### Exercise aim
Please copy each line of the data that includes the string "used".

--

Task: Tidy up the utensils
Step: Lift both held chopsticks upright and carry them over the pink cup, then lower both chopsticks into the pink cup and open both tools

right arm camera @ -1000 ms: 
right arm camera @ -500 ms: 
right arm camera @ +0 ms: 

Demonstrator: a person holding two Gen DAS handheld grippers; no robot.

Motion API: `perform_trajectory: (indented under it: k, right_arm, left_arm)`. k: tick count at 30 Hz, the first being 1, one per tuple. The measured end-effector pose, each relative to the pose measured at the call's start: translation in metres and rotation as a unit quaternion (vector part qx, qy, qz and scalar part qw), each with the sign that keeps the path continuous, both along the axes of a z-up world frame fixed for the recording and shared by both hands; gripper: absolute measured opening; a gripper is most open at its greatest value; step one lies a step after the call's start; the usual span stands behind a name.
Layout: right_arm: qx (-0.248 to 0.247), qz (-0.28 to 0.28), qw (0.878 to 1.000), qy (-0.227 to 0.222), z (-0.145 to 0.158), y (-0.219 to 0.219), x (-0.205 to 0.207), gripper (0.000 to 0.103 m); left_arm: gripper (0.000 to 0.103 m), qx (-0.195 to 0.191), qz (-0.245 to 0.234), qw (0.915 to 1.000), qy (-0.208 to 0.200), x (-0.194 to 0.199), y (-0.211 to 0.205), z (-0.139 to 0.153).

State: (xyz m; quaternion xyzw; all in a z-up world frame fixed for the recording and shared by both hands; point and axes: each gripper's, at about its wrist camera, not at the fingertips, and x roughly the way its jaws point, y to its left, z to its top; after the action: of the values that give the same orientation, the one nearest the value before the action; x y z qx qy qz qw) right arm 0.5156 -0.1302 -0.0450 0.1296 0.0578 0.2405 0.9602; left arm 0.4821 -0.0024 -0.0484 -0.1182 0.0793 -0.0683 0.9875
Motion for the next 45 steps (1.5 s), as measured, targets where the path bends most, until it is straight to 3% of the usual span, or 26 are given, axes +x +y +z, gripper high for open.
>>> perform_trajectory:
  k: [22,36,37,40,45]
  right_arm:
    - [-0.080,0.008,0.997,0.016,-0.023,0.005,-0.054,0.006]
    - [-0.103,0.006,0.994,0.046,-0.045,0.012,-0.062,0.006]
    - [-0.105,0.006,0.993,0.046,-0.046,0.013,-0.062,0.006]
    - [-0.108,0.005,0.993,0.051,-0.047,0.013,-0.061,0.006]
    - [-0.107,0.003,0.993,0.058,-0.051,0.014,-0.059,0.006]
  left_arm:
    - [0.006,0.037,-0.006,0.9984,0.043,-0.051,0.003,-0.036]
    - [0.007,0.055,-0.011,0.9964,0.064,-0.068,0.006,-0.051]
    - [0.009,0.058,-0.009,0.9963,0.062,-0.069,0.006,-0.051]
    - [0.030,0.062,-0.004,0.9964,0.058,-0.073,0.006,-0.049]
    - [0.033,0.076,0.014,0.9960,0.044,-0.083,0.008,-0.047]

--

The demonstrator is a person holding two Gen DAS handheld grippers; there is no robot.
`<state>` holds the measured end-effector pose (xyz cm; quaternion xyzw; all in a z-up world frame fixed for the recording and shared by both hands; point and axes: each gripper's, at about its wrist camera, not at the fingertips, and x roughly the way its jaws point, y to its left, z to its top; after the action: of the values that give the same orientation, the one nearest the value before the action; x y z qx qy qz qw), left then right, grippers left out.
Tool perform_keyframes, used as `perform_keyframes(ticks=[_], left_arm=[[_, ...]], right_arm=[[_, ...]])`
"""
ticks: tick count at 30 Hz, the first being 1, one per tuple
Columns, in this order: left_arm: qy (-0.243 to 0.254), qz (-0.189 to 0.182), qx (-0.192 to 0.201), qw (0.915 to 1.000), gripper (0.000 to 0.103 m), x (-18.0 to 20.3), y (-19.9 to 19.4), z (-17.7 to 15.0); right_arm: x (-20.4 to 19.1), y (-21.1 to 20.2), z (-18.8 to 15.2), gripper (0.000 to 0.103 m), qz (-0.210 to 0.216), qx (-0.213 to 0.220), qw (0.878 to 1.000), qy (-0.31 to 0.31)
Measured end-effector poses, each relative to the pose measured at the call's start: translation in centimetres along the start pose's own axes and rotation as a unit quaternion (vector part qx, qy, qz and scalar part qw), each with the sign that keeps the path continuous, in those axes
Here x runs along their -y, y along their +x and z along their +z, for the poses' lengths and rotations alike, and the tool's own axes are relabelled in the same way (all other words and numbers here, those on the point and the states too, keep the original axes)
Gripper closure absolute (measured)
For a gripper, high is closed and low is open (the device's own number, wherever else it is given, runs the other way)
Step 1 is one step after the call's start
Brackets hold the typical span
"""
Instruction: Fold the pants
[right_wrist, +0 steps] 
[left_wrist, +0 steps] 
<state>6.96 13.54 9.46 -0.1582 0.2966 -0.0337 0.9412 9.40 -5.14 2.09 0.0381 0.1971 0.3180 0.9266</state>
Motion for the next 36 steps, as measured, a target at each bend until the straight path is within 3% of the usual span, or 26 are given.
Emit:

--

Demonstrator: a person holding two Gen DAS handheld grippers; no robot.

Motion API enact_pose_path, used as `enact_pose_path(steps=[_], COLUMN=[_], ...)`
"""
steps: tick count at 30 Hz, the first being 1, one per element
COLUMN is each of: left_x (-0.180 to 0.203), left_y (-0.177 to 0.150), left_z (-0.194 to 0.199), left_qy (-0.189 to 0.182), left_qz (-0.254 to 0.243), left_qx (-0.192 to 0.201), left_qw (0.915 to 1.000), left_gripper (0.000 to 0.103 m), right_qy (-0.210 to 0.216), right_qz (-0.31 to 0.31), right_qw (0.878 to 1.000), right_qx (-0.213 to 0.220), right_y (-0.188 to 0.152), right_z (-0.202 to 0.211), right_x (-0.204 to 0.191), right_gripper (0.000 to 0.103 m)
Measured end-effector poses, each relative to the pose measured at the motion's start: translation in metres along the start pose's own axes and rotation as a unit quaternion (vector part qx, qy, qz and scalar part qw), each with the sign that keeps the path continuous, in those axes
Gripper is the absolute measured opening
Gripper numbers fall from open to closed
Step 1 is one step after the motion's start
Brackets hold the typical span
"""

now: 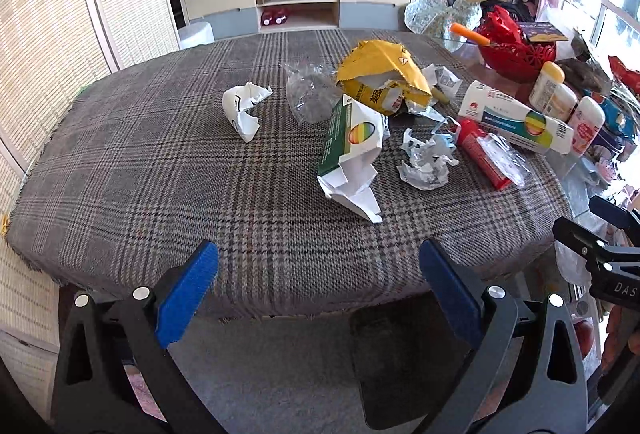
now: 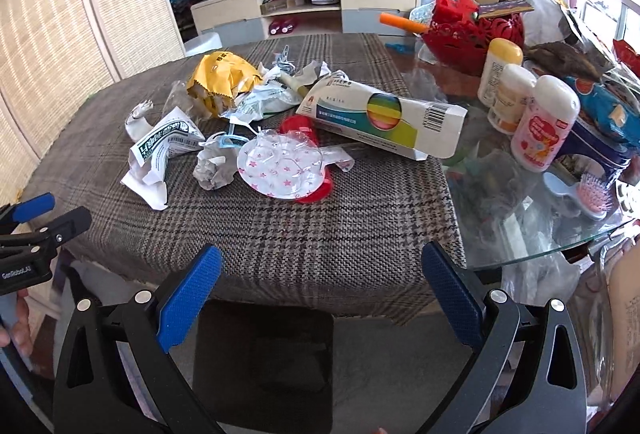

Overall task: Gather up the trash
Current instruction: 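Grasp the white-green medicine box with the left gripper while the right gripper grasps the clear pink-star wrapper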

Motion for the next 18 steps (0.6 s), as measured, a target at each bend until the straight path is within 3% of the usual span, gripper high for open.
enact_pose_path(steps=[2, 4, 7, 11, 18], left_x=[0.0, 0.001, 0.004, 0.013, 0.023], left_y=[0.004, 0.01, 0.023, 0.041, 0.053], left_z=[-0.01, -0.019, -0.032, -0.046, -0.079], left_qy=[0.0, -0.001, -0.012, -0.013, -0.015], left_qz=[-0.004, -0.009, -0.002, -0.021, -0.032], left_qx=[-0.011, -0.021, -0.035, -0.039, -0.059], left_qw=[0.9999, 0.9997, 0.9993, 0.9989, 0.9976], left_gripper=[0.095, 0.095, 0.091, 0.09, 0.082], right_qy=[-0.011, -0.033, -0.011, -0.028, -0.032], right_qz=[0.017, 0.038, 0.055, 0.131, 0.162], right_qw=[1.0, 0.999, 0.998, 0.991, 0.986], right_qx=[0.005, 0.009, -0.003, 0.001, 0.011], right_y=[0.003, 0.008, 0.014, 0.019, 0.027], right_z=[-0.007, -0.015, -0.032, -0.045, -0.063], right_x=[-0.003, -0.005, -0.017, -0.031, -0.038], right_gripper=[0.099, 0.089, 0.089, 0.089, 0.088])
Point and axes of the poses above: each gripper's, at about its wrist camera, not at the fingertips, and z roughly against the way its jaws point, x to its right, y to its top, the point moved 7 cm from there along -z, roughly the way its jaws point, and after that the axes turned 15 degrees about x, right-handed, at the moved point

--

### Output
Tool perform_keyframes, used as `perform_keyframes(ticks=[_], left_arm=[[_, ...]], right_arm=[[_, ...]])`
Motion API enact_pose_path, used as `enact_pose_path(steps=[_], COLUMN=[_], ...)`

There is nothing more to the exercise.